## Task details
Copies of all lines that contain "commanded" are needed; take them from the data below.

## Data section
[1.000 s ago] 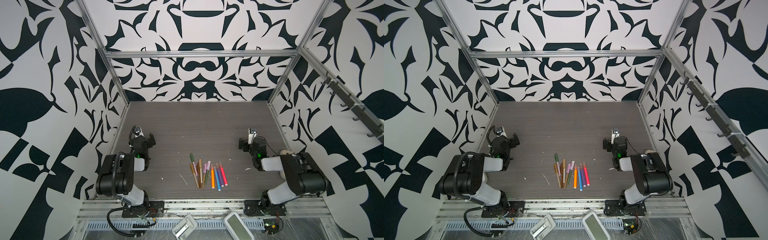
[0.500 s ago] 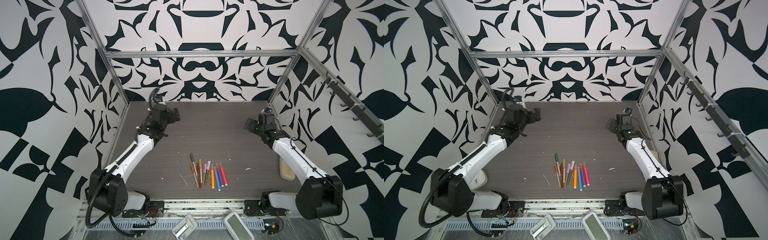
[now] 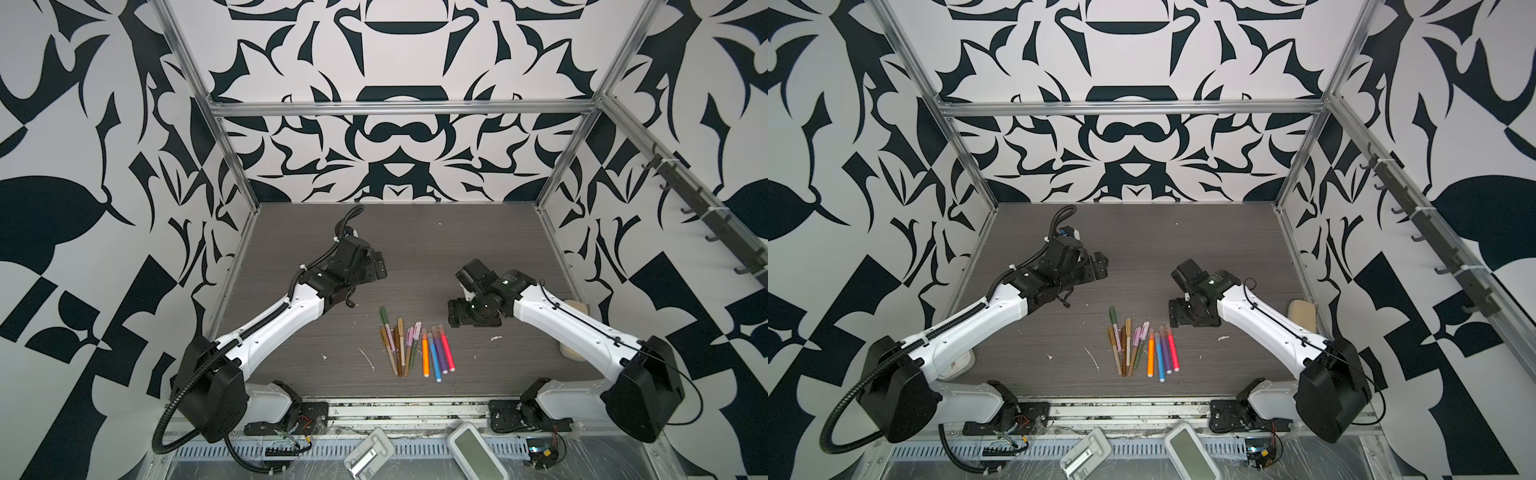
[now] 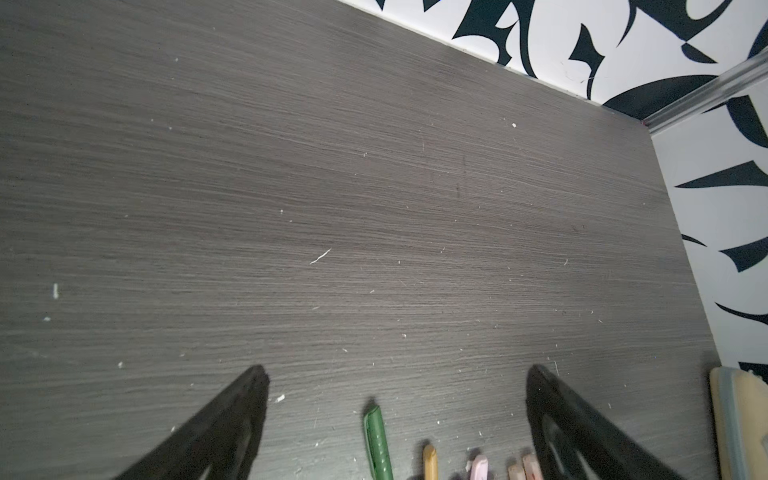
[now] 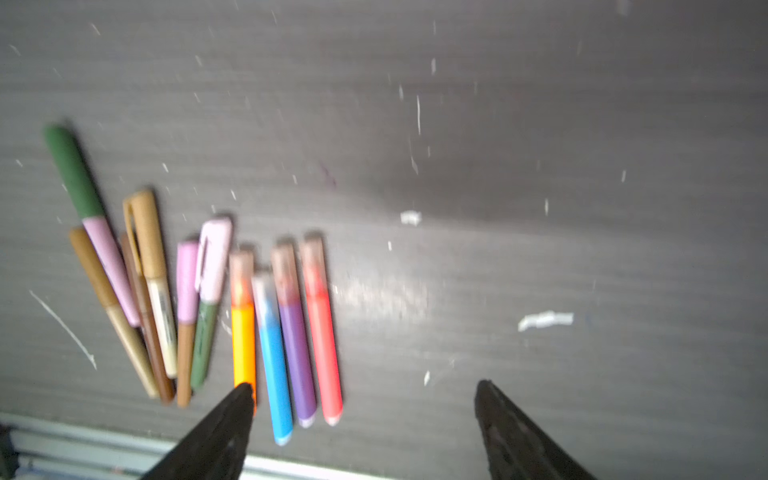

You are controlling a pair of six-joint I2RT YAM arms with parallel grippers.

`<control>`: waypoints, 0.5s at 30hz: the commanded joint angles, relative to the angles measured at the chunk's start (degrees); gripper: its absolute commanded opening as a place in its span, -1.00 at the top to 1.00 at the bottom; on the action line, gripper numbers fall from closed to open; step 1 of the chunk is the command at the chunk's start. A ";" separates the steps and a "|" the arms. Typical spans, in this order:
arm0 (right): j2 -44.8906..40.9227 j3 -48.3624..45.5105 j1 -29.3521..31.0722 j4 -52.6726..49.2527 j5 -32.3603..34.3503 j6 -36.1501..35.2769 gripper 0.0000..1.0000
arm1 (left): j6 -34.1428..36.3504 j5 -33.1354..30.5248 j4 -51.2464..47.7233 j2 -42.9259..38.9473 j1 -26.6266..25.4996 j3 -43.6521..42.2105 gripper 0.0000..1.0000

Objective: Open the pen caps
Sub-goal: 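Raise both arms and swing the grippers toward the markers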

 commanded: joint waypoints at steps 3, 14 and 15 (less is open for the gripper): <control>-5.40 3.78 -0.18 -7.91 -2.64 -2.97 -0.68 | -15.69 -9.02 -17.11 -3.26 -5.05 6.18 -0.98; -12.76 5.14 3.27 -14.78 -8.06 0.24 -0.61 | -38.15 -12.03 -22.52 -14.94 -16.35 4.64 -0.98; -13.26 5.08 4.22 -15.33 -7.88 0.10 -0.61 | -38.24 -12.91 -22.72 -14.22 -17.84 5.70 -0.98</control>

## Answer for this exercise
`<control>`: waypoints, 0.5s at 30hz: the commanded joint angles, relative to the angles measured at the chunk's start (degrees); gripper: its absolute commanded opening as a place in its span, -1.00 at the top to 1.00 at the bottom; on the action line, gripper numbers fall from closed to open; step 1 of the chunk is the command at the chunk's start. A ";" separates the steps and a "|" the arms. Typical spans, in this order:
 commanded: joint waypoints at steps 3, 14 and 15 (less is open for the gripper): <control>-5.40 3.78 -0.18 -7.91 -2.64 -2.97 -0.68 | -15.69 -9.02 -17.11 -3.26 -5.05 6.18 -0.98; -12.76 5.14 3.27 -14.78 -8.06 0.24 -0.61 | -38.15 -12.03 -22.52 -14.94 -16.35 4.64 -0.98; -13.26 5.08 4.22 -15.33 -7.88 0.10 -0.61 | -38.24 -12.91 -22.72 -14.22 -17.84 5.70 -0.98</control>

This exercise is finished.